Ruhe vor dem Sturm in Rumänien? Nach dem haushohen Sieg der sozialliberalen Koalition (USL) unter Ministerpräsident Victor Ponta war es am Montag weiter unklar, ob der strahlende Gewinner zügig weiter regieren darf. Seit sieben Monaten herrscht Reformstillstand in dem verarmten EU-Land wegen des erbitterten Machtkampfs zwischen Ponta und Staatspräsident Traian Basescu.
Der Staatschef hatte zuletzt gedroht, die Nominierung des Premiers zu blockieren. Doch seit Sonntag hüllt sich Basescu in Schweigen. Mehr noch, er reiste am Montag zur Verleihung des Friedensnobelpreises.
Ob der Ausflug nach Oslo Basescu die Eingebung für eine Auflösung der für ihn jetzt peinlichen Situation bringt? Schließlich hatte er Ponta im Wahlkampf als „Schwein“ und „Lügner“ beschimpft. Nun aber dürfte der Sozialist Ponta im Parlament nach der neuen Sitzverteilung sogar eine Zweidrittel-Mehrheit hinter sich haben. Dieses demokratische Votum wird Basescu wohl nicht ignorieren können, ohne die Sympathie der Bündnispartner im Westen zu verlieren, die bisher im Konflikt mit Ponta auf seiner Seite waren.
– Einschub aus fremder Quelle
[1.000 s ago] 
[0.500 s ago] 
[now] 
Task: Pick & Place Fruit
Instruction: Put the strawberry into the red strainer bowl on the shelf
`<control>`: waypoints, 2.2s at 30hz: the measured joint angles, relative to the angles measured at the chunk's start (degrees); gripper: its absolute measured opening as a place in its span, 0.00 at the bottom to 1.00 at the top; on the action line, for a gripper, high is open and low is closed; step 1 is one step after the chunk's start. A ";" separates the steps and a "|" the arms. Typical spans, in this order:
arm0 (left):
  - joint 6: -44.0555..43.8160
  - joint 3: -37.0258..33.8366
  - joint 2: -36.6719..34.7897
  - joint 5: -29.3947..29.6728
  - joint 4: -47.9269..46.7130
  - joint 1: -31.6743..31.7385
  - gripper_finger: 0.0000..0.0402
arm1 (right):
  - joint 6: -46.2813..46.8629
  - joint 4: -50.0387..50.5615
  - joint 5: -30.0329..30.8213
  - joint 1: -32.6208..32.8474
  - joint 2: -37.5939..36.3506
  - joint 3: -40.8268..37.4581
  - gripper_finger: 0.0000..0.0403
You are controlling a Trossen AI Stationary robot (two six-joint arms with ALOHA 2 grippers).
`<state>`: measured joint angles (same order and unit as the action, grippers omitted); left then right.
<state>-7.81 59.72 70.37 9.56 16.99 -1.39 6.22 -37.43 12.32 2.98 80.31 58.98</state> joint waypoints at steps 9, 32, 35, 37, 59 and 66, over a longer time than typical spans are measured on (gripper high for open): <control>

Basescu dürfte in Oslo die Gelegenheit nutzen, mit seinen europäischen Kollegen auch darüber zu sprechen.
Die Feindschaft zwischen Präsident und Premier hatte sich verhärtet, weil Ponta in diesem Sommer ein Amtsenthebungsverfahren gegen Basescu in die Wege geleitet hatte. Die EU hatte diesen Vorgang scharf kritisiert, weil Ponta dabei versucht hatte, demokratische Spielregeln auszuschalten. Basescu überstand das Verfahren nur, weil sich zu wenig Rumänen am dazugehörigen Referendum beteiligt hatten. Ponta regiert seit Anfang Mai 2012, nachdem die bürgerliche Vorgängerregierung durch ein Misstrauensvotum im Parlament abgesetzt worden war.
Basescu kann jetzt die Regierungsbildung blockieren, weil er laut Verfassung allein das Recht hat, dem Parlament einen Kandidaten für das Amt des Premiers vorzuschlagen. Werden zwei Kandidaten Basescus vom Parlament abgelehnt, wird die Volksvertretung aufgelöst und es kommt zu Neuwahlen.
Pontas Koalition USL hat nach Angaben der Wahlleitung deutlich mehr als die absolute Mehrheit im Parlament. Nach Auszählung fast aller Wählerstimmen ergaben sich für das Abgeordnetenhaus 58,61 Prozent der Stimmen und für den Senat (Oberhaus) 60,08 Prozent. Das bürgerliche Oppositionsbündnis ARD, dem Basescu nahesteht, kam danach auf 16,58 Prozent (Abgeordnetenhaus) und 16,79 Prozent (Senat).
Doch Basescu ist offenbar nicht Pontas einziges Problem. Auch in seiner Koalition USL aus Sozialisten und Liberalen zeigen sich erste Risse. Ponta will die kleine Ungarn-Partei UDMR als Partner in die Regierung holen.
Damit sind seine Verbündeten von der Nationalliberalen Partei (PNL) nicht einverstanden – dies zeigten Äußerungen vieler PNL-Spitzenpolitiker am Montag. Dieser Streit zeigt, dass Pontas USL noch beweisen muss, dass sie mehr zusammenhält als der Hass gegen Basescu.